• [Instructions for the task] Copy the listing as it is written, and leave each picture out.

══════════

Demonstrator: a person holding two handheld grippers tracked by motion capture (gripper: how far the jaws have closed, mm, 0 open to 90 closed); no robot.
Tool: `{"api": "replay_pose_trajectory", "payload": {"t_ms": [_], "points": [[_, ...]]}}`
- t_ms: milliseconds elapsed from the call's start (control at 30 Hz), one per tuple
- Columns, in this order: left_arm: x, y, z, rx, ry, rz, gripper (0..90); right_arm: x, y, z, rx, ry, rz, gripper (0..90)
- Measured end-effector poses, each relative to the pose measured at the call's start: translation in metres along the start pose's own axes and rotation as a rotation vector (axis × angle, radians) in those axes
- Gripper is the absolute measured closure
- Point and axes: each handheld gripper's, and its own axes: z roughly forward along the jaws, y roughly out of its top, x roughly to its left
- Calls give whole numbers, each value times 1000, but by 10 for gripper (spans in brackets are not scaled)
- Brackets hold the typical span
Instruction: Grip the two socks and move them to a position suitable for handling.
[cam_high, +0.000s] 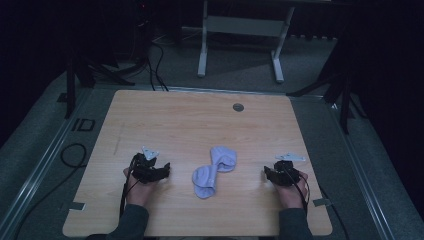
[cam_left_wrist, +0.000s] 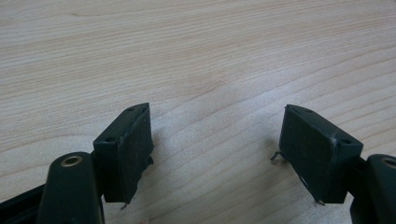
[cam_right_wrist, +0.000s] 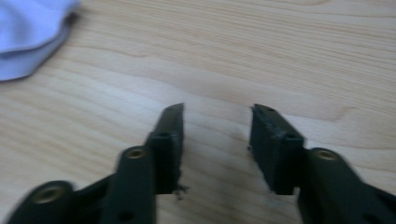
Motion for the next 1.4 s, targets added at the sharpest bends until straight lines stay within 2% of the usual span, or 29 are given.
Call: {"api": "replay_pose_trajectory", "payload": {"t_ms": [133,167,233,267,433,600,767,900,1100,1267,1400], "points": [[0,1,-1,8,-4,5,261,7,3,-5,-3,42,-34,728],[0,1,-1,8,-4,5,261,7,3,-5,-3,42,-34,728],[1,1,-1,13,-7,8,261,14,5,-9,-9,77,-68,818],[1,1,-1,14,-8,8,260,16,6,-11,-9,83,-74,832],[0,1,-1,16,-9,6,261,22,7,-20,-23,99,-92,862],[0,1,-2,25,-7,6,261,22,11,-32,-35,118,-87,882],[-1,1,-3,33,-12,11,255,32,22,-46,-57,137,-143,883],[-2,1,-4,40,-17,17,266,45,33,-49,-64,158,-198,887],[-6,2,-8,40,-31,22,435,75,45,-44,-53,213,-281,890],[-6,2,-9,41,-38,24,505,106,51,-37,-32,309,-326,890],[-7,2,-10,43,-43,30,542,133,54,-29,-19,347,-382,891]]}}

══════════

• [Response for this exercise]
Demonstrator: a person holding two handheld grippers tracked by motion capture (gripper: how far the jaws have closed, mm, 0 open to 90 closed); no robot.
Tool: `{"api": "replay_pose_trajectory", "payload": {"t_ms": [_], "points": [[_, ...]]}}`
- t_ms: milliseconds elapsed from the call's start (control at 30 Hz), one per tuple
- Columns, in this order: left_arm: x, y, z, rx, ry, rz, gripper (0..90); right_arm: x, y, z, rx, ry, rz, gripper (0..90)
- Measured end-effector poses, each relative to the pose measured at the call's start: translation in metres along the start pose's own axes and rotation as a rotation vector (axis × angle, radians) in those axes
- Gripper is the absolute measured closure
- Point and axes: each handheld gripper's, and its own axes: z roughly forward along the jaws, y roughly out of its top, x roughly to its left
- Calls give whole numbers, each value times 1000, but by 10 for gripper (spans in brackets are not scaled)
- Brackets hold the typical span
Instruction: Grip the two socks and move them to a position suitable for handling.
[cam_high, +0.000s] 
[cam_left_wrist, +0.000s] 
[cam_right_wrist, +0.000s] 
Motion for the next 1.4 s, targets added at the sharpest bends until straight lines stay within 2% of the usual span, or 29 are given.
Call: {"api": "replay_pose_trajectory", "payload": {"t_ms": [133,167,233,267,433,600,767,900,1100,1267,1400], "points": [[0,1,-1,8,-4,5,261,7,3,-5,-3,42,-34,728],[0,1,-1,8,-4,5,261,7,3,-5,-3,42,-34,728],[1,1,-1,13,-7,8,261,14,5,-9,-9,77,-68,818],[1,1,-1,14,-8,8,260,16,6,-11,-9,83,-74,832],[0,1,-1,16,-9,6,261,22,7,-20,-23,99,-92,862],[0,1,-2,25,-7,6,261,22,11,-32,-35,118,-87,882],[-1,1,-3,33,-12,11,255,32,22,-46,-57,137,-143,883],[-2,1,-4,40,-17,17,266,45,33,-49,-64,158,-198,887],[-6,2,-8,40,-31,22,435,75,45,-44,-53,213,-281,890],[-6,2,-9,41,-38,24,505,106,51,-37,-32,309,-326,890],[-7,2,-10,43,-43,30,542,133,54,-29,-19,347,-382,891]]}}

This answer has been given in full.